In order for many institutions to continue to survive, they will need to charge full fees for the students. Many parents are already faced with either reduced incomes or even depending on their life savings. It is an extremely dire situation overall.
At times like this, large families suffer the most. In an interview with The Borneo Post recently, a working mother of two school-going children aged 14 and 11, Michelle Sim, 38, had this to say, “I still believe in traditional teaching, face-to-face learning, as I can see it doesn’t really work for both my children, especially when they’re on online exams – and did the government ever think of families with many children, and who couldn’t afford internet devices for each of their children as it is impossible to share as normally the classes are conducted at the same time.
“These students will surely lag behind in their studies and there is no assistance from the school or government to provide the device for them to continue their lessons from home.”
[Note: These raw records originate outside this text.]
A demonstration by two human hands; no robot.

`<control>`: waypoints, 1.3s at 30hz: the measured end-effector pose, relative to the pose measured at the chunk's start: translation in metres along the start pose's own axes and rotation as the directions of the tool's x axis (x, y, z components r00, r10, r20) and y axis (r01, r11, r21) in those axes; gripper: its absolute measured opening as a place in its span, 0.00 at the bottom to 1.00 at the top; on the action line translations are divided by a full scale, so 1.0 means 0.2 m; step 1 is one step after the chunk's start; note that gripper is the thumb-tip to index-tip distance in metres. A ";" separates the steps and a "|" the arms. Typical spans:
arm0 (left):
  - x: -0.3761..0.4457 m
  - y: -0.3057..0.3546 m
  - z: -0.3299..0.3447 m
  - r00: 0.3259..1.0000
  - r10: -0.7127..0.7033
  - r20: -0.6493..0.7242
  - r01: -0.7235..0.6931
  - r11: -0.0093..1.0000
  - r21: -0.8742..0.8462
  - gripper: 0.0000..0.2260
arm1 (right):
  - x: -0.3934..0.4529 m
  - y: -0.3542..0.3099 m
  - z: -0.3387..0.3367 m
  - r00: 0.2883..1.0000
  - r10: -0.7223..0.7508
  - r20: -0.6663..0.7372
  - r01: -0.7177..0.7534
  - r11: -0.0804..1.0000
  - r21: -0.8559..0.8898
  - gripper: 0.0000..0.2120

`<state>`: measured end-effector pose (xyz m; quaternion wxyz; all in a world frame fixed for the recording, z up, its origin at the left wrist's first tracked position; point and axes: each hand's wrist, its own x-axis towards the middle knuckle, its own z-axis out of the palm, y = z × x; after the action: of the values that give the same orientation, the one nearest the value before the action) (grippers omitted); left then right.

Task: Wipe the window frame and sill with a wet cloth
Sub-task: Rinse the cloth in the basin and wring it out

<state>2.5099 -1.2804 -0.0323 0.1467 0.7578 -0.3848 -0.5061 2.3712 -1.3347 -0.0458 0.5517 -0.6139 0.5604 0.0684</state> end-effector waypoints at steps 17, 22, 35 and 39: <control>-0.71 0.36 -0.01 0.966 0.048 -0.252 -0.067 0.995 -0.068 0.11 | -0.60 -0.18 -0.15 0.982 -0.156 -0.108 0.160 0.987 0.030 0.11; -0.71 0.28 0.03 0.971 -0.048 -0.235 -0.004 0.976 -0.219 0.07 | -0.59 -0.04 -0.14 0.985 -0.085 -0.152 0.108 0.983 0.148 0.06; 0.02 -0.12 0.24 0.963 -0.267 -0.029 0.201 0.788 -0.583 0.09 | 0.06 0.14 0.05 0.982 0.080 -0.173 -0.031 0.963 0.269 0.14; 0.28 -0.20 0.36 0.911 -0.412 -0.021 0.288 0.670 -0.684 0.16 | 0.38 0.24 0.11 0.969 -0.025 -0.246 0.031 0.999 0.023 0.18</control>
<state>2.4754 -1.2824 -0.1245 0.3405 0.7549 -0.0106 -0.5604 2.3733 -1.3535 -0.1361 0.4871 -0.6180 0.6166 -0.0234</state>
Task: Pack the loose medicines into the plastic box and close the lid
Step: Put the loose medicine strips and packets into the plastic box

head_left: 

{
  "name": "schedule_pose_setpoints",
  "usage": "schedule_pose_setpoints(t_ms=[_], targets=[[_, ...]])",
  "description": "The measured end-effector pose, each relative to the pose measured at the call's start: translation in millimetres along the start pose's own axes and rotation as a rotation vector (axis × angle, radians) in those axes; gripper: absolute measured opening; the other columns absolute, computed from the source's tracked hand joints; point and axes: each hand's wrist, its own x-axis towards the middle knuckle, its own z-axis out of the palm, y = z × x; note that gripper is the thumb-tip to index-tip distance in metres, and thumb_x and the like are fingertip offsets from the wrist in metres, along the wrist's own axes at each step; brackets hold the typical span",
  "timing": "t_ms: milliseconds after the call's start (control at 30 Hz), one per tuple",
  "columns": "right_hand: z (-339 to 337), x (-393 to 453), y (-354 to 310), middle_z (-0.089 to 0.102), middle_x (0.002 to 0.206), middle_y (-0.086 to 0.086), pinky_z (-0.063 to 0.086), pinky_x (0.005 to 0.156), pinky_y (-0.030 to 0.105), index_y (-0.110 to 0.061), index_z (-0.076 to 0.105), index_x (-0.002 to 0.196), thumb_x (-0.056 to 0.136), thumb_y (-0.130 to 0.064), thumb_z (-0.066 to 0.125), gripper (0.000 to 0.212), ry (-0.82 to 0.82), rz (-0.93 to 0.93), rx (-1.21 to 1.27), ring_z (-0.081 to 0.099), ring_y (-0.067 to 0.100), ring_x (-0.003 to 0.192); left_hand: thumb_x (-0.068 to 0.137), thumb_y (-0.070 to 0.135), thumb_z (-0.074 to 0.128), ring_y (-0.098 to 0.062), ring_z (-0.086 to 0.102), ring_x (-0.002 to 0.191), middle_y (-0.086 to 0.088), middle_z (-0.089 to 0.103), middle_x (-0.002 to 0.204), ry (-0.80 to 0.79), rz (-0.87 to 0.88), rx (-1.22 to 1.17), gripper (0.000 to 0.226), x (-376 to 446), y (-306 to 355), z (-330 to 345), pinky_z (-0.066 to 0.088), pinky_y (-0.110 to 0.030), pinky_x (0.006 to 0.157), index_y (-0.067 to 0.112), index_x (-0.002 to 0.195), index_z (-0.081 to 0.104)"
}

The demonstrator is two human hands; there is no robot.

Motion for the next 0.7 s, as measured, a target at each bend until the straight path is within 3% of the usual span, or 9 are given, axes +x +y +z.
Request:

Online learning badly divides the urban and rural areas. It may not even be possible for those living in the rural areas where there is no internet, or very poor and erratic connections, for the students to even go online. In theory in those areas, the teachers would have to personally deliver hardcopies of students’ homework, worksheets, and other assignments to the many longhouses, villages and homes unreachable by the internet.
The pillars of education will always remain the same – curriculum, schools, teachers, technology, governance, and students. However, with AI (artificial intelligence), it would be able to track each student’s learning capacity, pace, aptitude, and progress, and be rated accordingly, so that eventually mixed age groups will become the norm, with students moving about as individuals and not as a class.
Learning will then be driven by the students themselves, and need not be on a full-time basis and schools in their current form would be obsolete. Teaching as we know it would disappear since knowledge and information are already freely available or by subscription – teachers will simply become moral guides, acting as moderators and mentors.
The end result of all this would contribute towards students at the higher levels seeking meaning in their study rather than just studying for a piece of paper. However, that is the educational utopia and it will undoubtedly be met with obstruction and opposition by many of the present vested interests, the fear of the new and unknown, and most of all the fear of the loss of control.
The urgent and immediate solution right now is for the government and the CSR-minded corporate giants of industry to swiftly heed the call from the educators, parents, and students themselves to ensure that every student who needs it has a device to connect to the internet and online learning. The other is to ensure that our internet connectivity reaches 100 per cent in the fastest time possible.
Without these tools, the future of online learning in our society today cannot happen successfully. Surely that’s not too much to ask?